For a moment, Alex Kelley faded away, replaced in her mind by her father, by the grim look in his eyes when she had questioned him about his past, his family. A dozen questions came to her mind, all of them ominous. She choked them back. She was trying to absorb too much information too quickly.
He stood. “I know that I’ve thrown a great deal at you. And I think it’s time to see whether the pizza is ready.” He hesitated. “You will be all right
here? Alone?”
“I am here alone a great deal of the time, Mr. Kelley,” she said. Even she heard the strain in her voice, and she regretted it. For some reason, she did not want to show uncertainty in front of this man.
He glanced around the room, at the numbers of books shelved neatly. He looked at one shelf. “Among friends,” he observed with more insight than she would have credited him.
“And with Ben,” she added. At the sound of his name, the dog raised his head and thumped his tail against the desk. She leaned down and petted him, taking comfort in the familiar thick fur.
She was aware of the door closing behind the attorney and was thankful for the silence that followed, for the reassuring presence of her dog. Harding Clements had disappeared the same time his wife and brother had died.

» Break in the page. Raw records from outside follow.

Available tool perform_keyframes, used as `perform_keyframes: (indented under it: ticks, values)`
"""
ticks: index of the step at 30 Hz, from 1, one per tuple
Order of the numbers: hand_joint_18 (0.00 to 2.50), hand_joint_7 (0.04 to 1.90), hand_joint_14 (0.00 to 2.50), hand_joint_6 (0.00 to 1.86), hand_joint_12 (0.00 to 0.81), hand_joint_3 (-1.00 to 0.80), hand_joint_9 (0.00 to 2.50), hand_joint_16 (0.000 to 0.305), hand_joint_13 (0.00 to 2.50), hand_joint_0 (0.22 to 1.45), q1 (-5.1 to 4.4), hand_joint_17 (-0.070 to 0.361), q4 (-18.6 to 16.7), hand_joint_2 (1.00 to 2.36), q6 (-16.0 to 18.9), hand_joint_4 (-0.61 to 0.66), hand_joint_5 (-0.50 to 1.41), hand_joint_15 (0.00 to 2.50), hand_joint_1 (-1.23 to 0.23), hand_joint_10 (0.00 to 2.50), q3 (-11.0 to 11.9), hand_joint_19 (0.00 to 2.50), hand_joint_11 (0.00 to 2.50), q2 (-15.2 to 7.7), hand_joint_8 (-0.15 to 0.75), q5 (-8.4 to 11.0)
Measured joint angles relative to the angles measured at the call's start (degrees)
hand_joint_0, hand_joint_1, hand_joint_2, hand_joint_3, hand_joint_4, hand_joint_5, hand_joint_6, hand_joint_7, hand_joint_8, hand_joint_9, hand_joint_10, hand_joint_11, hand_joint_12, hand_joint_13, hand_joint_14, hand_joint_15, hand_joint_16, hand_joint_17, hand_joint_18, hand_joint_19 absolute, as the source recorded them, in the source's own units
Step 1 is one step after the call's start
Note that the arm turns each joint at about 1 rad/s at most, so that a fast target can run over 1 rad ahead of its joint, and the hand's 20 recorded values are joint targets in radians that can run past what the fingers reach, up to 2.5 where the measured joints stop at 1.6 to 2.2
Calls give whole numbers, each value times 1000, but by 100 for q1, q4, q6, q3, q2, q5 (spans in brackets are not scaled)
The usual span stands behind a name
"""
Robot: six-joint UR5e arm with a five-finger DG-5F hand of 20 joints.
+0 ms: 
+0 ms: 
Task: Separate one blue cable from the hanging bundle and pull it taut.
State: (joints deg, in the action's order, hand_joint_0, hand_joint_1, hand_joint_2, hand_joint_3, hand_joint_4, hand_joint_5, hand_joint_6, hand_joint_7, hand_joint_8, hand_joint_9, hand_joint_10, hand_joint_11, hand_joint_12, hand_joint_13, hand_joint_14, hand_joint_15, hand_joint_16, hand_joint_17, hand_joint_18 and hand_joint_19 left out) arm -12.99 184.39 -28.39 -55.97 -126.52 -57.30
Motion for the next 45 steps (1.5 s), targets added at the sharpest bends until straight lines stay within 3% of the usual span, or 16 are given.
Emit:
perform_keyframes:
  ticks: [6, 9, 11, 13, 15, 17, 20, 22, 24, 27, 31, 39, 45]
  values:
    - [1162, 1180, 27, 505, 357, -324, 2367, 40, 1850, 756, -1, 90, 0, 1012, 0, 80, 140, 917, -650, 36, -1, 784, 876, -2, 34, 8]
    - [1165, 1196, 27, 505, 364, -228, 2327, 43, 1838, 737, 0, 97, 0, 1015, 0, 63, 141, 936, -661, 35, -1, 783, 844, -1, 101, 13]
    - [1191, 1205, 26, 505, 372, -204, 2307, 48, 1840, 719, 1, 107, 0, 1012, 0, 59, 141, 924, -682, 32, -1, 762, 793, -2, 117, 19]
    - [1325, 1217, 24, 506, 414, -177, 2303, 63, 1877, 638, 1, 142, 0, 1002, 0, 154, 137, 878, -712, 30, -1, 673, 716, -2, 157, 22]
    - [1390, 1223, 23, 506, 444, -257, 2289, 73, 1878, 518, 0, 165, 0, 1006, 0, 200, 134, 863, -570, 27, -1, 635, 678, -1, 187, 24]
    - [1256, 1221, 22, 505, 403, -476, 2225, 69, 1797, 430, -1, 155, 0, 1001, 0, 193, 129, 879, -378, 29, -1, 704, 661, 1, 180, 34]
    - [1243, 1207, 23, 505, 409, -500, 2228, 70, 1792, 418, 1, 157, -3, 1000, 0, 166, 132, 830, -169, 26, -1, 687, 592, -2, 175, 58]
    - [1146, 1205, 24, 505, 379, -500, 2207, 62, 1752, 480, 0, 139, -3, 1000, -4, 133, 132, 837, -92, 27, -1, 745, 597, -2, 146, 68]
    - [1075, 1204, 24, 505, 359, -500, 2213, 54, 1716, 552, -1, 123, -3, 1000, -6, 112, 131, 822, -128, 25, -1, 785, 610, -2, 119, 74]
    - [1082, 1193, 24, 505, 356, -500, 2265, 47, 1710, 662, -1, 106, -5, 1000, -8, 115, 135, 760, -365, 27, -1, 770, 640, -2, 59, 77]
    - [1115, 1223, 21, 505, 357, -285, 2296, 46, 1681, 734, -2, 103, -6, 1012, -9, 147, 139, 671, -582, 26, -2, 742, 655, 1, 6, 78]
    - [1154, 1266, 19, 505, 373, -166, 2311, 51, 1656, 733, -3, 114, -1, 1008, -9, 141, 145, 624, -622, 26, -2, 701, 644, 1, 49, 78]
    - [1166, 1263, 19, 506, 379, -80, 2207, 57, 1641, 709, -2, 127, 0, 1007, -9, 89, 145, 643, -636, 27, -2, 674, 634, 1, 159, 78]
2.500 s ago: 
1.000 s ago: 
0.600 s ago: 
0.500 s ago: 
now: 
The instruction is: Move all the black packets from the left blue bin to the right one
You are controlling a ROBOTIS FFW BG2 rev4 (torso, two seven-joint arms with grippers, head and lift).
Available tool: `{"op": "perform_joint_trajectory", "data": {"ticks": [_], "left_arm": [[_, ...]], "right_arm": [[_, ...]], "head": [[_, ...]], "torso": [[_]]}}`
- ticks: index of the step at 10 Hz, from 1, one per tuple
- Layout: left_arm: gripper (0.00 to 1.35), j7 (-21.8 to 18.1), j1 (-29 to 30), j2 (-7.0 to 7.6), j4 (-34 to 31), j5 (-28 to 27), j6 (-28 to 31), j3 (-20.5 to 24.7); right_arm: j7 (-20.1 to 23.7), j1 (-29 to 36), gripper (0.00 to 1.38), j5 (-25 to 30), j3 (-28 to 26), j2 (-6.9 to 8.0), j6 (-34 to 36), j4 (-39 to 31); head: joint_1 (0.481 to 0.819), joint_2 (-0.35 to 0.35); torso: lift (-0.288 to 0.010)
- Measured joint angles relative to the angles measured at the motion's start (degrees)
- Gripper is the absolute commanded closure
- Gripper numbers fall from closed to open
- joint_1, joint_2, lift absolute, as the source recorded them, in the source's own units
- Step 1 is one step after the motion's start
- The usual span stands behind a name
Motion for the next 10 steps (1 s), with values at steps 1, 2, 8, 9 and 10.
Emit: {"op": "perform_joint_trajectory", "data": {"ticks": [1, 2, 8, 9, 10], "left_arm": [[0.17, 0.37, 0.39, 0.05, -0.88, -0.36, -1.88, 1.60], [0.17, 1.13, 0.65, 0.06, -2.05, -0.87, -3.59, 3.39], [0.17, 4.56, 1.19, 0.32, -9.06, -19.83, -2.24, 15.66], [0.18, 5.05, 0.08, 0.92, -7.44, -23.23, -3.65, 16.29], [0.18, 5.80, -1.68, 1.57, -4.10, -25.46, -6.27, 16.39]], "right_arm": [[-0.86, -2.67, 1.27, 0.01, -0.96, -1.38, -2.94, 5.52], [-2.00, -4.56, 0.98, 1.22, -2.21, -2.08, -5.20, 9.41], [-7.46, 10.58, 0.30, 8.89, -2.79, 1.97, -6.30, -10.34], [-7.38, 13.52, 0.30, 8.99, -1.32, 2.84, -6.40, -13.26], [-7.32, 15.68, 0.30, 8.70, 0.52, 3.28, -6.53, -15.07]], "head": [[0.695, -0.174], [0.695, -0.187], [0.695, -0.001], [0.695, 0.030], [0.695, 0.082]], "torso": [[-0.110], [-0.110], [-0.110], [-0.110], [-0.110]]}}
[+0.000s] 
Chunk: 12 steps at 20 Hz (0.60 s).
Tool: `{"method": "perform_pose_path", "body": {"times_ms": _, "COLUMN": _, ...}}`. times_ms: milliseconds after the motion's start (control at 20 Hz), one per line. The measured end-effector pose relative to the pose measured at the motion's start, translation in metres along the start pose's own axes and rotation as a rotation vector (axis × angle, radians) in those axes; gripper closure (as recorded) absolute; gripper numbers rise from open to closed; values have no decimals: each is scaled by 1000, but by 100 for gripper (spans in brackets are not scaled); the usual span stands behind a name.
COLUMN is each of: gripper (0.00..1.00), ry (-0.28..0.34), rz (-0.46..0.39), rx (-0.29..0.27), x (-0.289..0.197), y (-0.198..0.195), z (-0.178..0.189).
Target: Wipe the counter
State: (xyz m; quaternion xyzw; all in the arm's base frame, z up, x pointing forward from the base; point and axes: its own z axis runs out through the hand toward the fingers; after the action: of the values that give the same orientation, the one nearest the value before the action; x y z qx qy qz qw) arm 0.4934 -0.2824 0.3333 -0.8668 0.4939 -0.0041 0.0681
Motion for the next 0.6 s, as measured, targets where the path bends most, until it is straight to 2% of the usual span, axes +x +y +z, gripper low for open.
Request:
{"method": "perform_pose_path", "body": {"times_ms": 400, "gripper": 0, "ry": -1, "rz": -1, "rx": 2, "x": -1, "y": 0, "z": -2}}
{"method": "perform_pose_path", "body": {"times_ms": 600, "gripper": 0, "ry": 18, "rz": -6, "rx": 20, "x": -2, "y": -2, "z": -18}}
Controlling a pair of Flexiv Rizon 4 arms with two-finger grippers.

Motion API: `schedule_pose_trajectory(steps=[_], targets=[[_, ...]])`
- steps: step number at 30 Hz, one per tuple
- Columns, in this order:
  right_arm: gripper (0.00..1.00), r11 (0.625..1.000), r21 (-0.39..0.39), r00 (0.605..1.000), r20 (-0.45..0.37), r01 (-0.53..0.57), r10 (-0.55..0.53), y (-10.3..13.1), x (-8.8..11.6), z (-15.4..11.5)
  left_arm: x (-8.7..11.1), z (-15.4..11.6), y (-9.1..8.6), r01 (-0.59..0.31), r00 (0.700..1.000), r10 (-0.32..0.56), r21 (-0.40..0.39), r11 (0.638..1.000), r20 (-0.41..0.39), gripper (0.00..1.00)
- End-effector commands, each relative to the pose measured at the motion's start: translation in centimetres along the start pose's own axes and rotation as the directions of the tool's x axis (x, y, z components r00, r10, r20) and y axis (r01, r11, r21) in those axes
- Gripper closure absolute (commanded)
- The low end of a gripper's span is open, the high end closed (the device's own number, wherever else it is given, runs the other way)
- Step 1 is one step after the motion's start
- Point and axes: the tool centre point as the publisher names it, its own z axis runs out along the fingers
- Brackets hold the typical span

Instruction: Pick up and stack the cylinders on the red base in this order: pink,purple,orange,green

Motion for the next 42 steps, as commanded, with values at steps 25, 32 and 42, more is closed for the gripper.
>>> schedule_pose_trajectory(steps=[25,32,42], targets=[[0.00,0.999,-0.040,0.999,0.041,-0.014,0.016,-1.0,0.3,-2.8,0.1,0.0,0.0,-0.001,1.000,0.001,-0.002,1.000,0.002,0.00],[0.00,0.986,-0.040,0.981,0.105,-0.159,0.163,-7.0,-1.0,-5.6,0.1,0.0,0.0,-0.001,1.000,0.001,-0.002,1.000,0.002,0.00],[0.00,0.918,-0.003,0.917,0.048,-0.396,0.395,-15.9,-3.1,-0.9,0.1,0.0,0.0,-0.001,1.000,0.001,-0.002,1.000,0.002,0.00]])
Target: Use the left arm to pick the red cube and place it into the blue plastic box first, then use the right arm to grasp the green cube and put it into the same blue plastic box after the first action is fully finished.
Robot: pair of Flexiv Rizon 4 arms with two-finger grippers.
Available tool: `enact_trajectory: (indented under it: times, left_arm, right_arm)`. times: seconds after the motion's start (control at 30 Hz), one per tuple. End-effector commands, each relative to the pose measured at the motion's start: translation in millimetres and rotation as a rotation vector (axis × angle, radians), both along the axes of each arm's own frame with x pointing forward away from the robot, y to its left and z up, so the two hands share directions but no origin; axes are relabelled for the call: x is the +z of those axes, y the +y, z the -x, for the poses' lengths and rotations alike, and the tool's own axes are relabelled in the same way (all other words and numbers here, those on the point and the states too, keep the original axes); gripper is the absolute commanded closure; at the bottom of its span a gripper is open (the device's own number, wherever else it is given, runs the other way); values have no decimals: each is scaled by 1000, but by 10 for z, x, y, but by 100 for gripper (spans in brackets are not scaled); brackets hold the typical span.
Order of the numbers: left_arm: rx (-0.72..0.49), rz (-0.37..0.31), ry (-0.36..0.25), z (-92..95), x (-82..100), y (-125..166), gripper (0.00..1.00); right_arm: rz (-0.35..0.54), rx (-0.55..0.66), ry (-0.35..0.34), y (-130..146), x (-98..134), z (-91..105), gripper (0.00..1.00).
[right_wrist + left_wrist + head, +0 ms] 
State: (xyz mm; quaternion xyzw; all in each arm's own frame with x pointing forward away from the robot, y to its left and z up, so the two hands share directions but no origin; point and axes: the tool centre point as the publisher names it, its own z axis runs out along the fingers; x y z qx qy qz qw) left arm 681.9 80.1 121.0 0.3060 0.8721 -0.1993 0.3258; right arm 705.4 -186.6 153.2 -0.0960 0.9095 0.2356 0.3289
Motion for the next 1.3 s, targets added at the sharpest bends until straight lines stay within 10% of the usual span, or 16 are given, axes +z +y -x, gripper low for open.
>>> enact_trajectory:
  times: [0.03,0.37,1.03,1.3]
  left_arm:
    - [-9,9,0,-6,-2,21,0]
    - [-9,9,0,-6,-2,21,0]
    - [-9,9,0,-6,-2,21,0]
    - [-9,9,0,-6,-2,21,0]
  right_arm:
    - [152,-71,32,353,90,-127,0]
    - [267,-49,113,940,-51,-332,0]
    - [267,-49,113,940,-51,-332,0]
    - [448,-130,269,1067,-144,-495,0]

Jessie felt sick. If her father was indeed Harding Clements, it would explain so many things. His reticence about family, the grief she’d seen in his eyes too many times. She had always thought it was because of her mother, the woman who had abandoned her as a baby. Now she wondered whether it went so much deeper. Another wife. Killed in a fire. She closed her eyes. “Daddy,” she whispered. “I hope it wasn’t you.”
Mistaken identity. He was very good with horses. That, apparently, was the connection between Harding Clements and Jon Clayton. Not much linkage. Unless there was more.
Just days ago, she was wishing to be a member of a large family. Now she wasn’t sure.
Ben got up, stretched and put his head on her lap. “Ah, you don’t care who I am, do you?” she said. And suddenly she felt tears in the back of her eyes. Not for herself, but for her father. The man she might never have really known.
The little bell on the door jingled, and Alex Kelley entered with a big flat box and two Cokes. She wondered whether she’d made a mistake talking to him, particularly here. Particularly tonight. He filled the room with his presence, with his energy. And, dammit, with his charm.
He didn’t say anything as he set the box down on the desk, offered her some napkins, then a soda. He opened the box, took a long sniff, then sighed with pleasure. “You have no idea how hungry I am,” he said.